The pressure on risk assets on 31 December and 2 January, including a 1.5% rise in the dollar over the period, has not prevented Gold from strengthening. Although the market amplitude is still rather unimpressive, a simultaneous rise in the dollar and gold as equities fall is characteristic of periods of safe-haven traction.
If these sentiments find a solid footing, we could see the dollar’s bullish momentum develop. Much depends on the trade war situation. The further distancing of production chains is a signal for global speculators to step up their gold buying in anticipation of China and other emerging markets favouring gold over dollar-denominated bonds.
As with tariff uncertainty, the technical picture offers arguments for both bulls and bears.
Gold tested its 50-day moving average in the first trading session of the new year. A dip below it in November broke the uptrend and sent gold into a consolidation phase after a 12-month rally of more than 50%. Failure to stay above this curve for long in November, December and early January looks like a bearish signal: too many sellers looking to take profits.

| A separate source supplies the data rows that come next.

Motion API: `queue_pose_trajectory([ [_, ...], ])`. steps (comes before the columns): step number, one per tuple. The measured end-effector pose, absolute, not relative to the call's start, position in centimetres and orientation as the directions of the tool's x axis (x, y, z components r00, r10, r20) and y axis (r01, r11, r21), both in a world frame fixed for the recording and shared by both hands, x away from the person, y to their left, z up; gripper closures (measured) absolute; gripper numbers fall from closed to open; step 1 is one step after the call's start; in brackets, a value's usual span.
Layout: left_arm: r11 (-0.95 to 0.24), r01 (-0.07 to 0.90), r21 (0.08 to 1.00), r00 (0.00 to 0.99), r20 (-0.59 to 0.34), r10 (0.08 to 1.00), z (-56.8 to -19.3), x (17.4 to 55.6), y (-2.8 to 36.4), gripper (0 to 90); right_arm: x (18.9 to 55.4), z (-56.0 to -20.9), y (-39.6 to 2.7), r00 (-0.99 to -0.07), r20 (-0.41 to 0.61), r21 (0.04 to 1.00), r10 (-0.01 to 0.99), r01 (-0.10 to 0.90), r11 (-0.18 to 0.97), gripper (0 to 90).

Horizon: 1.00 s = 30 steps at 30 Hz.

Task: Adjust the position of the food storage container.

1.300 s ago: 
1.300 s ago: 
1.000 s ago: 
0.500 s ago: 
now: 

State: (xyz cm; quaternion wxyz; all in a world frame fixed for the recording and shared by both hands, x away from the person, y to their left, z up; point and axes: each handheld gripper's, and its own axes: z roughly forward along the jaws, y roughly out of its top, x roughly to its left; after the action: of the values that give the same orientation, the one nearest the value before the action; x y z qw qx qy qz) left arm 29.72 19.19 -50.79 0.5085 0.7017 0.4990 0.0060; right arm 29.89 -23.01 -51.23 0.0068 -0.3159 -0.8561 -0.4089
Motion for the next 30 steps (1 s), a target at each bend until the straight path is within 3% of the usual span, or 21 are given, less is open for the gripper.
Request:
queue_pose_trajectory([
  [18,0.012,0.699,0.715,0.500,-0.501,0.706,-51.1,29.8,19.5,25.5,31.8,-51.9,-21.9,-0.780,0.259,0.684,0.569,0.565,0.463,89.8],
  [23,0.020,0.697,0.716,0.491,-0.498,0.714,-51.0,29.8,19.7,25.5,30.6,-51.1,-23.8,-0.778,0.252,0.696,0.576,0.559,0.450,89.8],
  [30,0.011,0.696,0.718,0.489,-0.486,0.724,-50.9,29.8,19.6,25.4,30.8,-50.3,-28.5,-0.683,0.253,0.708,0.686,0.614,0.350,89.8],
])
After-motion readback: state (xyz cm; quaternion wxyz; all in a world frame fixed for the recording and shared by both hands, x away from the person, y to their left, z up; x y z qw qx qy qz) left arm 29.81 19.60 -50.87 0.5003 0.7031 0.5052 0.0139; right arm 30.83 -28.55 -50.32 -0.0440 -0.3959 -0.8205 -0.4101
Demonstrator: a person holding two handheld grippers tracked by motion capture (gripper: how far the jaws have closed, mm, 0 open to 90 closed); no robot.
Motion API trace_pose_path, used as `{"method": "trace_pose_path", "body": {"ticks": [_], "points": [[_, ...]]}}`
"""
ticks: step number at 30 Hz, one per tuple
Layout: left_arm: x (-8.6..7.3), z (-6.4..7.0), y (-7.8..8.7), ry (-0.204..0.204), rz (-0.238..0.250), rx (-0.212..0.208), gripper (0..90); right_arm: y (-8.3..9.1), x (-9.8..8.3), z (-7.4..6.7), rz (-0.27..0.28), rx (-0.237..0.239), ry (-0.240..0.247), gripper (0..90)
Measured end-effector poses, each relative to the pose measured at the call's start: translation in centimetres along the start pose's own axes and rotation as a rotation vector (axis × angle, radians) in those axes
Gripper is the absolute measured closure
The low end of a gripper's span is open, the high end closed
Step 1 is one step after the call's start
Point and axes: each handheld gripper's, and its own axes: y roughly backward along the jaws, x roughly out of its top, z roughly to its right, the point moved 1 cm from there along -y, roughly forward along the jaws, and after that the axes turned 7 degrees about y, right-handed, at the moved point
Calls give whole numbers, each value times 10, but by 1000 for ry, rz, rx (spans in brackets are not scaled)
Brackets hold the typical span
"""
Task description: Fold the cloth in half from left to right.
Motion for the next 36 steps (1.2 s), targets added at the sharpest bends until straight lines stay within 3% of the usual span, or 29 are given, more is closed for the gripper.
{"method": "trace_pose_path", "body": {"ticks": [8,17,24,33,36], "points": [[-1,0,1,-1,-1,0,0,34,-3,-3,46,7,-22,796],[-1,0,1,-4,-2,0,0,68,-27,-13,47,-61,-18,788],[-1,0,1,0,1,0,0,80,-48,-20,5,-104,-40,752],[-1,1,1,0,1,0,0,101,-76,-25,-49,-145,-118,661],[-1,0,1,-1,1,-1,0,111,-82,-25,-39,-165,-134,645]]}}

However, the longer-term picture is bearish as the recent pullback looks like a shallow correction to the 76.4% level of the advance. Such shallow corrections are characteristic of strong bull markets. Breaking through the historic highs above $2800 in the next few months will signal the start of growth towards the $3400 area. The cancellation of this scenario will be a failure below $2550 ($100 below current prices), but even then, there is a chance that we will see a transition to a classic correction rather than a long-term reversal.